Toch blijft de beleidspraktijk vandaag hoogst ontoereikend: te veel gericht op remediëren achteraf, te weinig op actieve preventie. Bovendien is het vinden van tastbare bewijzen van concurrentievervalsing notoir moeilijk (het gaat vaker wel dan niet om informele afspraken die niet altijd op papier gezet worden). En terwijl de straffen voor bewezen concurrentievervalsing niet mals zijn, is de straf voor een onwettige clausule in een contract meestal de eenvoudige nietigverklaring van de clausule. Geen boete, niet terug naar af en al zeker niet de gevangenis in.

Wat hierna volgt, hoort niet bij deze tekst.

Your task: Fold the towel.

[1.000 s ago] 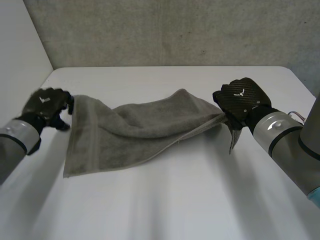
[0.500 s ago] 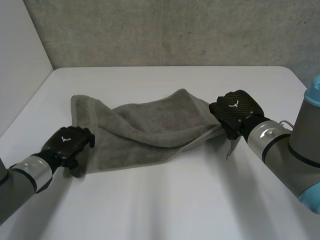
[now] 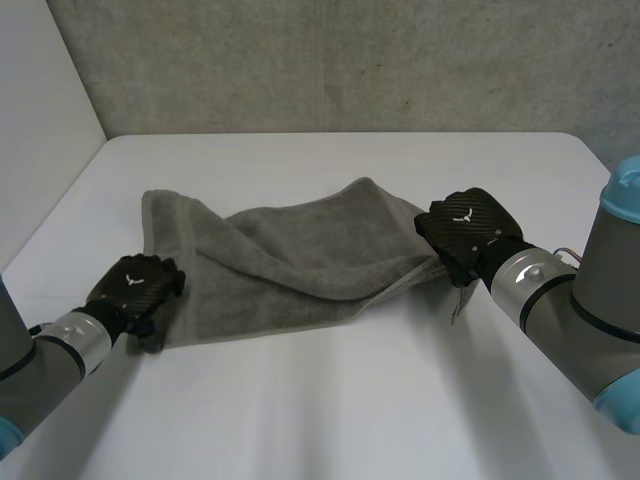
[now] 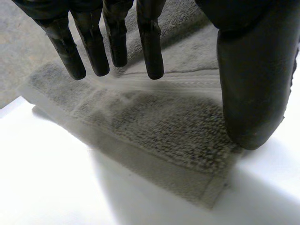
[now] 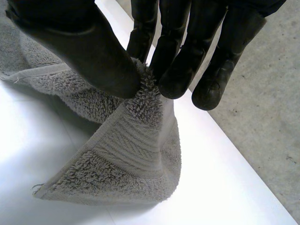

Hoog tijd dus om een versnelling hoger te schakelen. Zowel qua wetgeving (controle op fusies), nalevingsbeleid (echte straffen voor misbruik van anti-concurrentiebedingen) en opsporing (het proactief scannen van arbeidsmobiliteitspatronen).
Want op een dag heb je niet langer de job van je leven, dan wil je weg, maar moet je ook weg kunnen.
Wouter Zwysen is senior onderzoeker aan het Europees Vakbondsinstituut (ETUI). Stan De Spiegelaere is gastprofessor aan de UGent. Beiden zijn kernlid van Denktank Minerva.